Wil unroling loops speed up the kernel ?

nuliknol · October 29, 2010, 1:25pm

Hi,

I am using cuda to activate neural networks. It is a simple artificial network type (ann) , and I activate it layer by layer. I do it in 2 phases. First I calculate the sumproducts of [weight] x [input value] , and then I sum all the sumproducts and apply activation function. I use the shared memory and so my kernels are limited to certain array sizes, but this limitation is not the problem. The problem is, kernels are too slow and I want to accelerate them.

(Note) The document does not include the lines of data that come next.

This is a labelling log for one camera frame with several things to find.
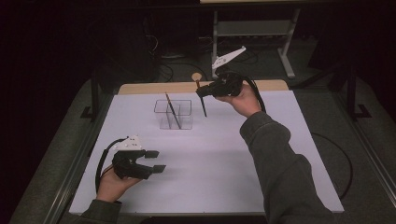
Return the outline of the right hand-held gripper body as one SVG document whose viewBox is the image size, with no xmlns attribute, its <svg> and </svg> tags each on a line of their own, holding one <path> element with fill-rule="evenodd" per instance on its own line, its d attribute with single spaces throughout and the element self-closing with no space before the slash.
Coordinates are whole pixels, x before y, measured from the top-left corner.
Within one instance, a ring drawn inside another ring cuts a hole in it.
<svg viewBox="0 0 396 224">
<path fill-rule="evenodd" d="M 229 63 L 235 57 L 244 52 L 246 48 L 242 46 L 240 49 L 227 53 L 223 56 L 218 57 L 213 63 L 212 68 L 217 69 L 221 66 Z M 215 80 L 212 95 L 213 96 L 226 96 L 232 95 L 237 96 L 240 92 L 242 85 L 242 79 L 238 75 L 232 73 L 218 74 L 218 78 Z"/>
</svg>

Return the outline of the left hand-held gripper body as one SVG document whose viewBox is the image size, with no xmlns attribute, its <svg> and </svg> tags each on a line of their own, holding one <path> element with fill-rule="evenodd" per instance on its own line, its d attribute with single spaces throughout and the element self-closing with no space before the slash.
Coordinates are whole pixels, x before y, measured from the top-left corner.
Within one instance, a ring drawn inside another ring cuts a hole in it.
<svg viewBox="0 0 396 224">
<path fill-rule="evenodd" d="M 148 179 L 153 174 L 152 167 L 136 162 L 139 158 L 145 158 L 147 152 L 147 150 L 143 149 L 137 135 L 121 140 L 113 149 L 115 154 L 112 165 L 115 174 L 120 179 L 124 177 Z"/>
</svg>

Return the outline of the fluffy makeup brush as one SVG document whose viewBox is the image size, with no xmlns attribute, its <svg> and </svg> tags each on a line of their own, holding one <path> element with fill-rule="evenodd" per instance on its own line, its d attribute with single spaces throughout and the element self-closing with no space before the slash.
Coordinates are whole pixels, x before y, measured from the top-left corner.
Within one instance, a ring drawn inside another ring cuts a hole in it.
<svg viewBox="0 0 396 224">
<path fill-rule="evenodd" d="M 201 78 L 202 78 L 202 75 L 200 73 L 193 73 L 191 75 L 191 79 L 195 82 L 197 88 L 200 88 L 200 80 L 201 80 Z M 202 105 L 202 108 L 203 108 L 203 111 L 204 111 L 204 115 L 207 116 L 204 99 L 200 98 L 200 100 L 201 100 L 201 105 Z"/>
</svg>

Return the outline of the clear acrylic organizer box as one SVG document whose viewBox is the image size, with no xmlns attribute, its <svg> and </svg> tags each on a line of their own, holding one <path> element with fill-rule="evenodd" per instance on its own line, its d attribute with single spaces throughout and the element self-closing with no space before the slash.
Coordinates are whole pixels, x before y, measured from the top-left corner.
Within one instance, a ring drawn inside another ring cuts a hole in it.
<svg viewBox="0 0 396 224">
<path fill-rule="evenodd" d="M 193 124 L 191 100 L 171 100 L 176 111 L 181 130 L 191 130 Z M 157 100 L 154 113 L 162 130 L 180 130 L 172 115 L 167 100 Z"/>
</svg>

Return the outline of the thin makeup brush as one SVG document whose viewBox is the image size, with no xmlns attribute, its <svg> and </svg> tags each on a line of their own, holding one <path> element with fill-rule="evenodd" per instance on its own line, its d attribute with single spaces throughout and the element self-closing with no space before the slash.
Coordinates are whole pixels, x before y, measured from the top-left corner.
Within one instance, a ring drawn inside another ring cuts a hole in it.
<svg viewBox="0 0 396 224">
<path fill-rule="evenodd" d="M 165 93 L 165 97 L 166 97 L 167 103 L 169 104 L 169 108 L 171 109 L 172 115 L 173 115 L 173 117 L 174 117 L 174 119 L 175 119 L 175 121 L 177 123 L 177 127 L 181 130 L 181 125 L 180 125 L 180 123 L 179 123 L 179 121 L 177 119 L 176 111 L 175 111 L 175 109 L 174 109 L 174 107 L 172 105 L 172 102 L 171 102 L 170 97 L 169 97 L 167 92 Z"/>
</svg>

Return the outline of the person's right hand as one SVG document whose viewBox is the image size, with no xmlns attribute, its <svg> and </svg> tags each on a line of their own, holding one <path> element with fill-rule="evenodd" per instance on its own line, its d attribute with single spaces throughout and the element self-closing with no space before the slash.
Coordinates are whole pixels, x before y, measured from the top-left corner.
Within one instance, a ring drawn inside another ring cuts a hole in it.
<svg viewBox="0 0 396 224">
<path fill-rule="evenodd" d="M 246 118 L 262 110 L 255 92 L 246 84 L 242 85 L 237 96 L 218 96 L 217 100 L 230 104 L 237 113 Z"/>
</svg>

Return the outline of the person's left hand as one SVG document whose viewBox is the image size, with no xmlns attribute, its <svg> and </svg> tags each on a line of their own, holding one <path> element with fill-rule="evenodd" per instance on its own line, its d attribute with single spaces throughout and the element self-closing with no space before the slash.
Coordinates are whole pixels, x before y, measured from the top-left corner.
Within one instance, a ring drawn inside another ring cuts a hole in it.
<svg viewBox="0 0 396 224">
<path fill-rule="evenodd" d="M 140 182 L 137 178 L 120 179 L 114 172 L 108 171 L 100 181 L 96 199 L 108 203 L 117 201 L 130 187 Z"/>
</svg>

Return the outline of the black metal stand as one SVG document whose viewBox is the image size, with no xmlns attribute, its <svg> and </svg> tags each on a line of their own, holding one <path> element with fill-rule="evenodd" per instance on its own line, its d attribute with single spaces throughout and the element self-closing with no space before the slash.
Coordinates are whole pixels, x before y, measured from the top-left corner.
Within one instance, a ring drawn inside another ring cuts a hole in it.
<svg viewBox="0 0 396 224">
<path fill-rule="evenodd" d="M 97 72 L 92 71 L 91 76 L 91 105 L 85 106 L 80 117 L 82 119 L 90 119 L 94 122 L 99 113 L 99 83 L 97 80 Z"/>
<path fill-rule="evenodd" d="M 346 86 L 346 112 L 356 121 L 360 118 L 370 118 L 371 114 L 365 105 L 356 103 L 357 73 L 356 69 L 350 64 L 340 62 L 335 65 L 334 75 L 328 85 L 331 91 L 340 91 Z"/>
</svg>

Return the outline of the aluminium rail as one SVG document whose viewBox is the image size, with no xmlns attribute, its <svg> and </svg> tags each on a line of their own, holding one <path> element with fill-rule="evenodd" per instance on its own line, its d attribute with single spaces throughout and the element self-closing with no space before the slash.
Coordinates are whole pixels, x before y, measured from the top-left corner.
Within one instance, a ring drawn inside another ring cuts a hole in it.
<svg viewBox="0 0 396 224">
<path fill-rule="evenodd" d="M 99 107 L 94 109 L 83 103 L 82 97 L 77 97 L 67 112 L 49 148 L 49 161 L 45 165 L 46 179 L 56 181 L 56 188 L 42 224 L 58 224 L 62 219 L 78 188 L 112 99 L 112 95 L 100 96 Z"/>
<path fill-rule="evenodd" d="M 370 118 L 370 113 L 364 105 L 358 105 L 357 112 L 349 112 L 347 108 L 347 101 L 344 100 L 339 93 L 333 92 L 332 98 L 337 104 L 337 107 L 342 110 L 344 118 L 361 143 L 362 148 L 368 157 L 368 161 L 375 173 L 375 176 L 378 178 L 382 188 L 387 193 L 389 200 L 396 208 L 396 182 L 393 180 L 387 168 L 378 157 L 377 153 L 375 152 L 374 145 L 370 142 L 368 136 L 364 133 L 363 128 L 359 124 L 359 119 Z"/>
</svg>

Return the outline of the white metal desk frame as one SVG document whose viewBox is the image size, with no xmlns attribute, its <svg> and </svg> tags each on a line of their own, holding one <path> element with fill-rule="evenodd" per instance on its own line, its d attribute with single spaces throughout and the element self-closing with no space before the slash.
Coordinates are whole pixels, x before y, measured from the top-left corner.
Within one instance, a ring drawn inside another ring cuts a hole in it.
<svg viewBox="0 0 396 224">
<path fill-rule="evenodd" d="M 283 45 L 277 49 L 277 55 L 282 63 L 288 78 L 295 78 L 295 73 L 288 58 L 291 40 L 294 36 L 301 10 L 304 7 L 326 6 L 337 0 L 199 0 L 200 7 L 213 7 L 213 46 L 212 46 L 212 77 L 218 77 L 219 69 L 232 57 L 241 54 L 246 48 L 228 53 L 227 56 L 218 55 L 218 38 L 231 36 L 270 36 L 280 35 L 286 39 Z M 243 8 L 259 9 L 278 7 L 284 9 L 289 7 L 291 16 L 288 19 L 261 19 L 225 21 L 219 19 L 221 10 L 242 10 Z"/>
</svg>

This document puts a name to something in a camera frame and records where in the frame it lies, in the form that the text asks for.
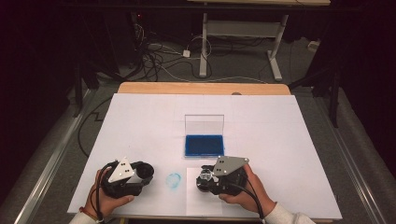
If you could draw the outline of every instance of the wire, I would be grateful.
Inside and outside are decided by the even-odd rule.
[[[295,0],[298,4],[300,4],[301,6],[303,6],[303,7],[305,7],[305,5],[302,3],[302,2],[300,2],[299,0]]]
[[[94,189],[94,190],[91,192],[91,195],[90,195],[90,202],[91,202],[91,206],[92,206],[92,208],[93,208],[93,211],[95,211],[95,213],[97,213],[96,207],[95,207],[95,205],[93,204],[93,201],[92,201],[92,195],[93,195],[95,192],[96,192],[96,189]]]
[[[209,56],[210,53],[212,52],[212,45],[210,44],[209,40],[207,40],[207,39],[204,38],[203,36],[201,36],[201,35],[196,36],[195,38],[193,38],[193,39],[191,40],[190,44],[192,44],[192,41],[194,41],[194,40],[196,40],[196,39],[198,39],[198,38],[202,38],[203,40],[206,41],[207,44],[209,44],[209,52],[206,54],[206,57]]]
[[[266,55],[266,57],[268,57],[268,62],[267,62],[267,63],[265,64],[265,66],[263,66],[262,69],[260,69],[260,71],[258,72],[258,73],[259,73],[259,79],[262,79],[262,76],[261,76],[260,72],[263,71],[266,67],[268,67],[268,65],[271,64],[271,61],[275,58],[275,57],[274,57],[274,58],[271,59],[268,55]]]
[[[79,146],[79,149],[81,150],[81,152],[82,152],[87,158],[90,157],[90,155],[84,150],[84,148],[83,148],[83,146],[82,146],[82,144],[81,144],[81,137],[80,137],[80,134],[81,134],[82,126],[84,126],[85,122],[87,121],[87,119],[88,119],[88,117],[89,117],[90,115],[96,115],[95,121],[103,121],[102,119],[99,119],[99,118],[98,118],[99,112],[95,112],[95,110],[98,109],[98,108],[99,108],[101,105],[103,105],[105,102],[111,100],[111,98],[113,98],[113,97],[110,96],[109,98],[105,99],[105,100],[104,100],[102,103],[100,103],[94,110],[92,110],[92,111],[90,112],[90,114],[88,114],[88,116],[85,117],[85,119],[82,121],[81,125],[80,125],[79,128],[78,128],[78,135],[77,135],[77,137],[78,137],[78,146]]]
[[[170,54],[178,54],[178,55],[181,55],[181,53],[179,53],[177,50],[175,50],[175,49],[172,49],[172,48],[170,48],[170,47],[167,47],[167,46],[165,46],[165,45],[160,45],[160,44],[148,44],[148,46],[151,46],[151,45],[154,45],[154,46],[161,46],[159,49],[157,49],[157,50],[154,50],[154,51],[158,51],[158,50],[160,50],[160,49],[162,49],[162,48],[166,48],[166,49],[170,49],[170,50],[172,50],[172,51],[160,51],[161,53],[170,53]]]
[[[251,184],[250,180],[248,180],[248,178],[247,178],[247,182],[250,185],[251,189],[253,190],[254,195],[256,195],[256,197],[257,197],[256,190],[254,190],[253,185]]]
[[[137,23],[134,24],[134,26],[137,26],[139,28],[138,34],[137,34],[137,39],[140,39],[140,34],[142,34],[141,40],[140,40],[140,44],[139,47],[143,44],[143,39],[145,38],[145,30],[143,29],[143,27]]]
[[[184,82],[190,82],[190,83],[217,82],[217,81],[222,81],[222,80],[241,78],[241,79],[248,79],[248,80],[253,80],[253,81],[257,81],[257,82],[260,82],[260,83],[265,83],[265,84],[267,84],[267,82],[264,82],[264,81],[261,81],[261,80],[258,80],[258,79],[256,79],[256,78],[252,78],[252,77],[224,77],[224,78],[218,78],[218,79],[212,79],[212,80],[205,80],[205,81],[191,81],[191,80],[187,80],[187,79],[184,79],[184,78],[180,78],[180,77],[174,76],[172,73],[170,73],[166,68],[164,68],[164,67],[162,67],[162,66],[161,66],[161,69],[162,69],[163,71],[165,71],[169,76],[171,76],[171,77],[174,78],[174,79],[177,79],[177,80],[179,80],[179,81],[184,81]]]
[[[102,212],[100,210],[99,188],[100,188],[100,182],[102,180],[103,172],[105,171],[105,169],[108,166],[109,166],[109,163],[102,168],[102,170],[100,171],[99,176],[98,176],[98,178],[96,180],[96,192],[95,192],[96,193],[96,215],[98,217],[99,223],[103,223],[104,222],[103,214],[102,214]]]
[[[260,38],[260,37],[256,37],[256,38],[254,38],[254,40],[253,40],[253,42],[252,43],[250,43],[250,44],[245,44],[245,43],[242,43],[241,41],[247,41],[247,39],[245,39],[245,38],[239,38],[240,40],[239,41],[236,41],[236,40],[231,40],[231,38],[229,38],[228,36],[226,36],[225,38],[220,38],[220,37],[218,37],[218,36],[210,36],[211,38],[214,38],[214,39],[217,39],[217,40],[220,40],[220,41],[222,41],[222,42],[226,42],[226,43],[228,43],[230,46],[229,46],[229,50],[226,52],[226,53],[223,53],[223,54],[214,54],[213,52],[212,52],[212,55],[214,55],[214,56],[217,56],[217,57],[224,57],[224,56],[227,56],[228,54],[230,54],[230,53],[232,53],[235,49],[243,49],[243,48],[247,48],[247,47],[257,47],[257,46],[259,46],[266,38],[265,37],[263,37],[263,38]],[[212,44],[212,49],[214,49],[214,48],[226,48],[227,46],[219,46],[219,45],[215,45],[215,44]]]
[[[248,194],[248,195],[254,200],[254,202],[255,202],[256,205],[257,205],[257,209],[259,210],[260,219],[264,219],[264,213],[262,212],[262,205],[260,204],[260,201],[259,201],[259,199],[257,198],[257,195],[252,194],[250,191],[248,191],[248,190],[245,189],[245,188],[242,188],[242,187],[239,186],[239,185],[235,185],[235,184],[233,184],[233,183],[230,183],[230,186],[233,186],[233,187],[235,187],[235,188],[241,189],[241,190],[244,191],[246,194]]]

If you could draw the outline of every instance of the hand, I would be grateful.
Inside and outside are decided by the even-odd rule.
[[[91,215],[95,216],[96,218],[97,215],[93,208],[96,209],[96,182],[99,178],[99,174],[100,174],[100,170],[96,173],[95,182],[91,187],[90,193],[88,194],[87,202],[85,203],[85,210]],[[133,201],[134,195],[127,195],[118,199],[114,199],[105,195],[102,188],[99,188],[99,200],[100,200],[99,202],[100,210],[103,214],[103,217],[108,217],[115,208],[123,206]]]
[[[272,212],[276,204],[270,199],[267,192],[265,191],[264,185],[260,181],[259,177],[253,173],[250,166],[248,164],[245,164],[244,169],[247,173],[247,179],[250,181],[251,186],[256,191],[257,197],[260,201],[260,204],[262,205],[262,212],[265,216],[267,216]],[[247,183],[246,189],[254,194],[251,186],[249,185],[249,183]],[[255,213],[259,212],[257,204],[244,191],[242,191],[236,196],[228,195],[228,194],[220,194],[219,198],[226,203],[240,204],[243,208],[247,209],[248,211]]]

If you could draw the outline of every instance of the transparent box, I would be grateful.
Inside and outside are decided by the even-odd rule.
[[[224,115],[186,115],[186,157],[224,155]]]

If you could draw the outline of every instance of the table leg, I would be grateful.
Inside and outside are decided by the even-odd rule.
[[[340,71],[336,71],[332,81],[332,97],[330,98],[329,116],[334,128],[338,128],[337,124],[337,107],[338,107],[338,90],[340,87]]]
[[[207,38],[207,13],[204,13],[204,19],[202,22],[202,52],[201,52],[201,62],[199,66],[200,77],[206,77],[206,64],[207,64],[206,38]]]
[[[282,35],[283,35],[283,32],[285,31],[286,22],[288,21],[288,17],[289,17],[289,15],[284,15],[282,17],[282,22],[279,24],[279,27],[277,29],[274,49],[267,51],[268,60],[269,60],[269,63],[271,64],[271,68],[272,68],[274,78],[276,81],[282,80],[282,76],[279,71],[279,66],[277,65],[277,62],[276,62],[276,53],[277,53],[277,50],[279,49],[280,41],[282,40]]]

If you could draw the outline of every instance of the white table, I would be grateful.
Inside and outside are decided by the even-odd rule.
[[[200,167],[214,165],[216,159],[184,158],[185,115],[221,114],[225,155],[249,158],[275,201],[316,220],[342,218],[294,96],[277,95],[288,94],[284,85],[126,84],[121,92],[140,93],[114,95],[68,213],[85,204],[98,169],[127,157],[150,163],[155,174],[140,196],[114,211],[115,217],[257,219],[257,214],[195,187]],[[171,93],[172,87],[178,94]],[[233,87],[252,95],[222,94]],[[187,94],[180,94],[183,89]],[[207,94],[196,94],[198,90]],[[273,93],[253,95],[255,90]],[[167,180],[175,175],[180,181],[169,186]]]
[[[304,5],[306,7],[328,6],[330,0],[189,0],[192,2],[210,3],[235,3],[235,4],[260,4],[260,5]],[[206,77],[207,65],[207,36],[229,35],[229,36],[252,36],[252,37],[274,37],[275,42],[272,50],[267,50],[268,61],[276,81],[282,80],[282,75],[276,61],[277,50],[282,40],[289,15],[283,15],[280,22],[256,22],[256,21],[214,21],[207,19],[204,13],[202,31],[202,53],[200,61],[200,77]]]

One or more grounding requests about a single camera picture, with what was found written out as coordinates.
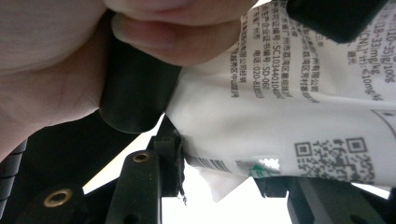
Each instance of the qr code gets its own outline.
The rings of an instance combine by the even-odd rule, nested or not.
[[[294,146],[302,176],[374,183],[374,166],[361,137],[302,142]]]

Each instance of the screw hole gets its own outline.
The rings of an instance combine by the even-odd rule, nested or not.
[[[51,193],[46,200],[44,200],[44,206],[46,207],[58,207],[69,201],[72,197],[73,191],[71,189],[60,189]]]
[[[363,217],[356,216],[356,215],[350,216],[350,220],[352,220],[352,222],[356,223],[356,224],[368,224],[366,219],[364,219]]]
[[[134,156],[133,160],[135,162],[145,162],[149,160],[149,154],[147,153],[140,153]]]
[[[138,224],[138,223],[139,223],[139,217],[136,215],[126,216],[124,219],[124,224]]]

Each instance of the black plastic part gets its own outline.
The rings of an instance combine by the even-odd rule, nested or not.
[[[110,207],[116,186],[117,179],[85,195],[84,199],[87,204],[89,215],[84,224],[105,223],[107,211]]]
[[[363,189],[360,192],[387,223],[396,223],[396,189],[390,191],[387,200]]]
[[[108,126],[98,112],[31,135],[0,224],[16,223],[18,214],[46,189],[63,183],[84,186],[135,137]]]
[[[353,41],[388,0],[289,0],[289,16],[338,43]]]
[[[71,198],[59,206],[47,207],[44,201],[54,192],[61,189],[71,190]],[[20,214],[17,224],[54,223],[85,224],[87,217],[82,188],[72,185],[61,185],[47,189],[38,195]]]
[[[20,143],[2,162],[0,162],[0,218],[6,208],[7,198],[11,194],[15,175],[18,173],[26,140]]]
[[[165,116],[152,144],[152,148],[160,157],[162,197],[177,197],[180,192],[184,194],[181,187],[184,181],[182,146],[182,136]]]
[[[263,198],[285,198],[288,194],[286,181],[288,177],[254,178]]]
[[[139,156],[143,159],[136,162]],[[132,153],[122,166],[106,224],[157,224],[161,218],[160,159],[152,150]]]
[[[295,224],[385,223],[350,183],[294,177],[288,189],[288,209]]]
[[[181,67],[113,39],[99,112],[119,131],[149,131],[165,110]]]

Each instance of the plastic wrapper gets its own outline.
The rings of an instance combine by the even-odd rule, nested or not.
[[[182,70],[166,113],[188,163],[396,186],[396,2],[343,45],[285,5],[251,9],[232,48]]]

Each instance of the skin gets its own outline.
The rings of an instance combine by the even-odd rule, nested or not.
[[[98,108],[111,33],[168,63],[203,63],[237,40],[255,2],[0,0],[0,161],[32,133]]]

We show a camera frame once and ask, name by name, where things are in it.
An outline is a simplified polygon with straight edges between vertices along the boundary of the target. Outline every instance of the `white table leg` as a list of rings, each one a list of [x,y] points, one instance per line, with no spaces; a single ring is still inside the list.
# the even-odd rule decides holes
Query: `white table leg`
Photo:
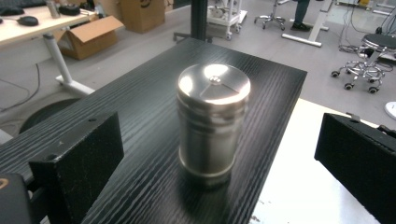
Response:
[[[47,48],[49,49],[52,58],[56,62],[59,71],[61,72],[61,77],[57,77],[56,79],[66,86],[66,88],[75,91],[82,95],[89,95],[94,92],[93,89],[86,87],[76,81],[70,76],[69,70],[67,69],[66,63],[64,62],[64,57],[62,56],[61,51],[56,44],[55,37],[53,34],[45,34],[44,35],[45,42],[47,44]]]

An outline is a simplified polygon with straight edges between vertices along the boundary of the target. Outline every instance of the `black wooden table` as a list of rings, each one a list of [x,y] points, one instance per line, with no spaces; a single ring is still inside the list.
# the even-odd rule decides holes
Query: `black wooden table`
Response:
[[[197,63],[229,64],[251,82],[232,179],[210,191],[186,184],[177,158],[177,78]],[[27,162],[40,150],[78,122],[118,111],[125,157],[84,223],[248,223],[305,75],[286,65],[186,39],[2,145],[0,173],[30,178]]]

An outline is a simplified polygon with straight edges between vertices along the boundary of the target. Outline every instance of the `stool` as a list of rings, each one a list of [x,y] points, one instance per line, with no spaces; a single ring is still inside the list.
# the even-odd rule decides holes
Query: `stool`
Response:
[[[347,74],[355,75],[352,82],[345,85],[346,90],[352,90],[358,77],[365,77],[369,83],[377,83],[376,87],[370,87],[369,92],[374,94],[379,91],[382,85],[384,71],[376,66],[376,60],[380,54],[396,50],[396,38],[391,35],[365,35],[361,41],[366,49],[374,52],[365,62],[347,62],[346,65],[332,72],[332,77],[338,77],[342,69],[346,69]]]
[[[262,23],[262,29],[265,29],[265,23],[267,23],[268,21],[276,21],[277,23],[279,23],[280,29],[282,31],[284,31],[285,30],[285,19],[283,19],[281,17],[276,17],[276,15],[275,15],[277,1],[278,0],[274,1],[273,11],[272,11],[271,15],[269,15],[269,16],[258,16],[258,17],[256,17],[254,19],[254,23],[256,23],[256,21],[258,19],[264,19],[264,22]]]

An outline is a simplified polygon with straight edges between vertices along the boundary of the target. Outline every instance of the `metal canister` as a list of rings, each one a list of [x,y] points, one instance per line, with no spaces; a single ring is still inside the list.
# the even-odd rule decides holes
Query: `metal canister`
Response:
[[[225,64],[196,64],[179,76],[179,160],[187,177],[205,187],[226,182],[247,110],[250,81]]]

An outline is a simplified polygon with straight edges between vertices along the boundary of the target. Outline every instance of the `white desk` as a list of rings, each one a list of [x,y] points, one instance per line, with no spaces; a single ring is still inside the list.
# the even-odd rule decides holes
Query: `white desk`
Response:
[[[314,159],[323,113],[342,114],[298,100],[250,220],[251,224],[378,223]]]
[[[39,24],[28,27],[9,20],[4,20],[0,24],[0,67],[2,71],[12,71],[12,69],[20,67],[21,64],[34,64],[52,57],[61,73],[56,77],[60,83],[83,95],[92,93],[93,89],[73,80],[51,32],[88,21],[94,16],[94,13],[82,10],[83,13],[75,17],[61,15],[61,18],[53,19],[47,7],[26,8],[24,11],[23,15],[4,18],[17,19],[21,16],[34,16],[38,19]]]

In both I have a loop, that calculates the sum and so I was wondering if unrolling the loop (that will increase kernel size) will increase speed? Both loops just iterate 8 times to do a parallel sum operation.

Here are my kernels (still under development), i run these 2 kernels per each layer of the ann:

Kernel to multiply weights x inputs:

// params: 

//	block.x -> destination node number multiplied by [num_anns] /* division is needed */

//	  block.y -> offset ( should range from 0 to _MAX_THREADS_PER_KERNEL_ , because of _MAX_THREADS_PER_KERNEL_ limitation of sumproduct calculation )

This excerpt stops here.